The Best Option on Bosnia

THE West cannot continue to "muddle through" in Bosnia-Herzegovina. The time has come for the Clinton administration to end its vacillation toward the situation in Bosnia and choose the best of all available options.

Let's face the undeniable facts: The United Nations has failed in its mission to control the crisis in the former Yugoslavia. Since 1992, there has never been any peace to "keep" and the United Nations - as demonstrated in Somalia, Bosnia, and elsewhere - is simply not capable of conducting military operations in hostile environments.

UNPROFOR's mission in Bosnia has disintegrated miserably in the face of Serbian intimidation, falling off from the noble goals of humanitarian relief and protection of civilian populations to an exercise in reconsolidation or withdrawal. NATO, nominally the enforcers of United Nations policy in Bosnia, has allowed itself to be pushed around and repeatedly humiliated by third-rate (at best) Serbian forces in order to prop up the UN.

There are several options available to President Clinton in dealing with the Bosnian conflict. The first, continuing to "muddle through," as a UN official recently described Western actions, will serve only to diminish the credibility of the United States, NATO, and the UN. This option would also send dangerous signals around the world to both allies and potential adversaries concerning America's lack of resolve. Worse yet, by continuing on this course, the United States runs the risk of the taint of compliance with Bosnian genocide.

A second option is to declare the Serbs the aggressors and enter into the conflict on behalf of the beleaguered Bosnian government forces. Military objectives would not be clear and UN and NATO personnel on the ground would certainly be put in jeopardy. Additionally, air power alone would not be sufficient. US troops in large numbers would end up on the ground in Bosnia to fight an unwinnable conflict. Analogies with Vietnam are clear.

A third option, and one the Clinton administration has been unwilling to pursue, is to lift the arms embargo on Bosnian forces. The administration has voiced concerns that lifting the embargo would escalate and widen the conflict which might then "spill over" into Kosovo or Macedonia, creating a "domino effect" that would bring into the war NATO allies such as Greece and Turkey and other European nations. The logic seems to imply that Bosnia should be sacrificed to save the rest of the Balkans from what, at best, is a theoretical collapse.

The United States has no vital interests in Bosnia: Our national interests are threatened only by the potential for "spillover."

Both the Bush and Clinton administrations have made it clear to the Serbian leadership that such a situation will not be tolerated and would result in direct US military intervention (hence the US troops now stationed in Macedonia).

Lifting the arms embargo does nothing to jeopardize these interests.
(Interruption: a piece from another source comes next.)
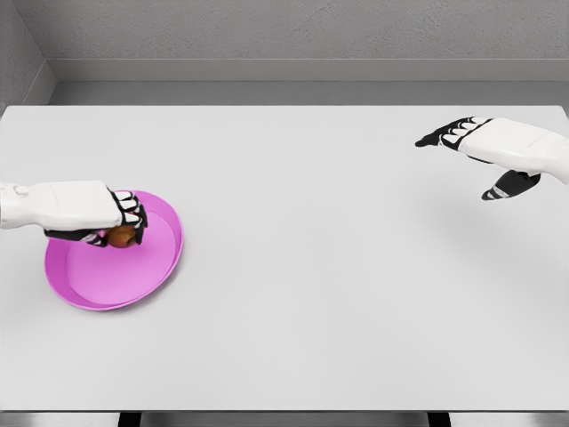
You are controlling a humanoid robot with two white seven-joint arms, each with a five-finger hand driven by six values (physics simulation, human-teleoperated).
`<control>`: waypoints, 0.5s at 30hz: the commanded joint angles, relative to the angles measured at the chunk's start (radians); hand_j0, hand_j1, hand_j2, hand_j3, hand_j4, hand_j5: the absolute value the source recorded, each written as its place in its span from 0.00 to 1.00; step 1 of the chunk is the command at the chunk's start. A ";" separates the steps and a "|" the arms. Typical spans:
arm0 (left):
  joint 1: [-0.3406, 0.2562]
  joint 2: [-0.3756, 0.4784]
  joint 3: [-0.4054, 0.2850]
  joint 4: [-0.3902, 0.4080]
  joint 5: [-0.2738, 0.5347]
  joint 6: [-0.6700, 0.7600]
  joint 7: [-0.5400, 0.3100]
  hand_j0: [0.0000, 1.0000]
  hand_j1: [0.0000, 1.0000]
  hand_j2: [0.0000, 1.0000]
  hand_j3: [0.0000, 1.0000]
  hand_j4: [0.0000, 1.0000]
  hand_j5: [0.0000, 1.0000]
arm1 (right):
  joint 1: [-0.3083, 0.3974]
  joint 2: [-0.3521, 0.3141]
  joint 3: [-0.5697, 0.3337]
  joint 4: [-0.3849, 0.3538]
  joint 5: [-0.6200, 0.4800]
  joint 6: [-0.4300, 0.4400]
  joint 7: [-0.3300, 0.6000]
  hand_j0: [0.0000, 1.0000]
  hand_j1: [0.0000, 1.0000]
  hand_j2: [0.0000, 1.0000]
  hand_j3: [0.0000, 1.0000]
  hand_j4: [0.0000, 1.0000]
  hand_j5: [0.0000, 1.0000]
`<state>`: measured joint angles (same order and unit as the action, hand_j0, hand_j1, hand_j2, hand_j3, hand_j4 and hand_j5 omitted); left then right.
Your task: Put the apple on the plate with both arms
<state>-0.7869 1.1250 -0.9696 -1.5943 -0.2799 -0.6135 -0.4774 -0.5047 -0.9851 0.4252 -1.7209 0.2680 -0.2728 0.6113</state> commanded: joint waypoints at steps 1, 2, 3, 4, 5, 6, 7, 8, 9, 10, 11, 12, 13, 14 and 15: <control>0.000 0.001 0.000 0.010 0.005 0.003 -0.001 1.00 1.00 1.00 1.00 1.00 1.00 | 0.000 -0.001 0.000 0.000 -0.003 0.001 0.000 1.00 1.00 1.00 1.00 1.00 1.00; 0.000 0.001 0.000 0.010 0.005 0.003 0.000 1.00 1.00 1.00 1.00 1.00 1.00 | 0.002 -0.001 0.000 0.000 -0.003 0.001 0.000 1.00 1.00 1.00 1.00 1.00 1.00; 0.003 0.001 0.000 0.010 0.005 0.003 0.000 1.00 1.00 1.00 1.00 1.00 1.00 | 0.003 -0.001 0.000 0.000 -0.001 0.001 0.000 1.00 1.00 1.00 1.00 1.00 1.00; 0.003 -0.001 0.000 0.010 0.005 0.003 0.000 1.00 1.00 1.00 1.00 1.00 1.00 | 0.003 -0.001 0.000 0.000 -0.003 0.001 0.000 1.00 1.00 1.00 1.00 1.00 1.00; 0.003 -0.001 0.000 0.010 0.005 0.003 0.000 1.00 1.00 1.00 1.00 1.00 1.00 | 0.003 -0.001 0.000 0.000 -0.001 0.001 0.000 1.00 1.00 1.00 1.00 1.00 1.00; 0.008 0.001 0.000 0.010 0.010 0.003 0.000 1.00 1.00 1.00 1.00 1.00 1.00 | 0.003 -0.001 0.000 0.000 -0.003 0.001 0.000 1.00 1.00 1.00 1.00 1.00 1.00; 0.008 0.001 0.000 0.010 0.022 0.003 0.002 1.00 1.00 1.00 1.00 1.00 1.00 | 0.003 -0.001 0.000 0.000 -0.003 0.001 0.000 1.00 1.00 1.00 1.00 1.00 1.00; 0.008 0.001 0.000 0.010 0.053 0.003 0.008 1.00 1.00 1.00 1.00 1.00 1.00 | 0.003 -0.001 0.000 0.000 -0.003 0.001 0.000 1.00 1.00 1.00 1.00 1.00 1.00; 0.008 0.002 0.002 0.013 0.096 0.003 0.006 1.00 1.00 1.00 1.00 1.00 1.00 | 0.005 -0.001 0.000 0.000 -0.003 0.001 0.000 1.00 1.00 1.00 1.00 1.00 1.00; 0.006 -0.001 0.003 0.025 0.117 0.003 0.006 1.00 1.00 1.00 1.00 1.00 1.00 | 0.005 -0.001 0.000 0.000 -0.001 0.001 0.000 1.00 1.00 1.00 1.00 1.00 1.00; 0.005 -0.004 0.012 0.034 0.142 0.003 0.006 1.00 1.00 1.00 1.00 1.00 1.00 | 0.003 -0.001 0.000 0.000 -0.003 0.001 0.000 1.00 1.00 1.00 1.00 1.00 1.00; 0.000 -0.004 0.020 0.039 0.166 0.003 0.006 1.00 1.00 1.00 1.00 1.00 1.00 | 0.005 -0.001 0.000 0.001 -0.003 0.001 0.000 1.00 1.00 1.00 1.00 1.00 1.00; 0.003 -0.005 0.046 0.037 0.171 0.003 0.006 1.00 1.00 1.00 1.00 1.00 1.00 | 0.005 -0.001 0.000 0.003 -0.003 0.001 0.000 1.00 1.00 1.00 1.00 1.00 1.00; 0.003 -0.016 0.071 0.039 0.171 0.003 0.006 1.00 1.00 1.00 1.00 1.00 1.00 | 0.005 -0.001 0.000 0.004 -0.003 0.001 0.000 1.00 1.00 1.00 1.00 1.00 1.00; -0.002 -0.019 0.084 0.037 0.169 0.003 0.005 1.00 1.00 1.00 1.00 1.00 1.00 | 0.003 -0.001 0.000 0.004 -0.003 0.001 0.000 1.00 1.00 1.00 1.00 1.00 1.00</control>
Furthermore, lifting the embargo does not put US troops in harm's way in a region where US interests are minimal, and it can satisfy America's moral desire to "do the right thing." Bosnian forces are ready to fight but remain hamstrung by the embargo and ineffectually protected by peacekeepers who can hardly protect themselves. Bosnian Prime Minister Haris Silajdzic recently said, "I understand that Americans don't care about Bosnia. Fine. Just untie our hands. Let us fight." Our conscience should tell us that he is right.